Bo Schembechler: he turned down a truckload of
 money to stay at Michigan and became an even bigger legend:
 where are today's Schembehlers?

I think there are a number of culprits, originally having to do with the overregulation of the game and the way it deals with violations.  For the sin of “excessive celebration” for a late go-ahead touchdown, the opposing team will likely get the ball with good enough field position to kick a long game winning field goal, nullifying the heroic long run or 80 yard “bomb.”  A late night out with the teammates that leads to some cheap tattoos?  Goodbye national championship.  With a mindset that would have made perfect sense to Joseph Stalin and at which George Orwell would have salivated to parody, the NCAA has taken to declaring players retroactively ineligible and any games played with them forfeit no matter what the score on the field was or how long ago the final whistle blew.  In short, there’s no guarantee that the outcome of the game you just spent three hours watching won’t be altered by lawyers years later and the $75 Rose Bowl sweatshirt you bought your son to commemorate your alma mater’s gridiron glory rendered an embarrassing reminder best left at the bottom of the drawer.
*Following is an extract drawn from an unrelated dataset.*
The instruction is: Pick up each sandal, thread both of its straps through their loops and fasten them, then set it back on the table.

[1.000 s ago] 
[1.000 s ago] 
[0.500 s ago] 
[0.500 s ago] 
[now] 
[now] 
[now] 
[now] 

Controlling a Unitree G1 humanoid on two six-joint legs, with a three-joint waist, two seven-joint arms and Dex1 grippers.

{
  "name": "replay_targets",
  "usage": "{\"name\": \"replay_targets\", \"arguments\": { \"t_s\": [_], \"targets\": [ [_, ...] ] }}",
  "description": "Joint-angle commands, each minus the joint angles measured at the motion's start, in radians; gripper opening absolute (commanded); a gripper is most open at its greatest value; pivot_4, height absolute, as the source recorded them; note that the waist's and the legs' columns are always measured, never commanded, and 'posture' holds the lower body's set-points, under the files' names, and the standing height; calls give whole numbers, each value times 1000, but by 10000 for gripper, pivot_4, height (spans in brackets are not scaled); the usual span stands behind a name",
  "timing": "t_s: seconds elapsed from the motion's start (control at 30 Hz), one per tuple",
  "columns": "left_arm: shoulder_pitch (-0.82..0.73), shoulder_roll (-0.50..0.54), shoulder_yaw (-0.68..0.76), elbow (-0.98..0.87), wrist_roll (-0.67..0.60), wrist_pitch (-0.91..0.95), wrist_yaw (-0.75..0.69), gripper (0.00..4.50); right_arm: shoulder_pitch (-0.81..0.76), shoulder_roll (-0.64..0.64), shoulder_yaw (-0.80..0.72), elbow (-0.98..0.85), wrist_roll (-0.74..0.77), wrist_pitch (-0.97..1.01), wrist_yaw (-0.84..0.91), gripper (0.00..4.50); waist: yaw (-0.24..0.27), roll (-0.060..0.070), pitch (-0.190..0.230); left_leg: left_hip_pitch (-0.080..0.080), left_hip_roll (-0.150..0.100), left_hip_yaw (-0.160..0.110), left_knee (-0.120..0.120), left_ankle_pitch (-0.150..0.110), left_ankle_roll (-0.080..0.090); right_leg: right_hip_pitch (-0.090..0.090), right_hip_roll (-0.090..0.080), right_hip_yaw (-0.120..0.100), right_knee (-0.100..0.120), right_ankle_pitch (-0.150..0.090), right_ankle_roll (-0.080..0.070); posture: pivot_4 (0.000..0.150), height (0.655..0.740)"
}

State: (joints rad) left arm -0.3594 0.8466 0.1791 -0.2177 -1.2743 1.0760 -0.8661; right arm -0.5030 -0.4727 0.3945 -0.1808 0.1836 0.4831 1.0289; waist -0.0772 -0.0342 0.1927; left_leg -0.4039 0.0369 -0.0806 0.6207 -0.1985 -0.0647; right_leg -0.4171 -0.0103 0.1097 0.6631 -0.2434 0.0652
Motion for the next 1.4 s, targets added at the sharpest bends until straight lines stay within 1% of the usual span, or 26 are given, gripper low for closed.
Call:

When there were still ties in college football:
 the 1966 10-10 game between MSU and Notre Dame
 (both undefeated) is one of the true classics
The recent story regarding how Texas Tech head coach Tommy Tuberville walked out of a recruiting dinner and, having just accepted his new position at the University of Cincinnati, simply never returned started me down a new, separate line of reasoning why I’m just no longer interested in college football.  Too many of the game’s most important personas simply lack commitment to their schools.  This wasn’t even the first time Tommy Tuberville let down the program he coached.  Nor is he the first coach to leave his program in the lurch, swearing lifelong fealty to whichever school just hired him only to have already compiled a short list of what constitutes the next rung on their career ladder.  This is certainly not behavior restricted to college football.  Perhaps we have even come to expect this from the head coaches of the college football world, a small band more closely aligned with Machiavelli’s Condottiere than their more immediate predecessors by such behavior.  But that behavior can only exist in the long run because it is countenanced by the college administrators who hire them despite their track records.  In short, there’s simply no longer any “adults in the room” when it comes to college football. 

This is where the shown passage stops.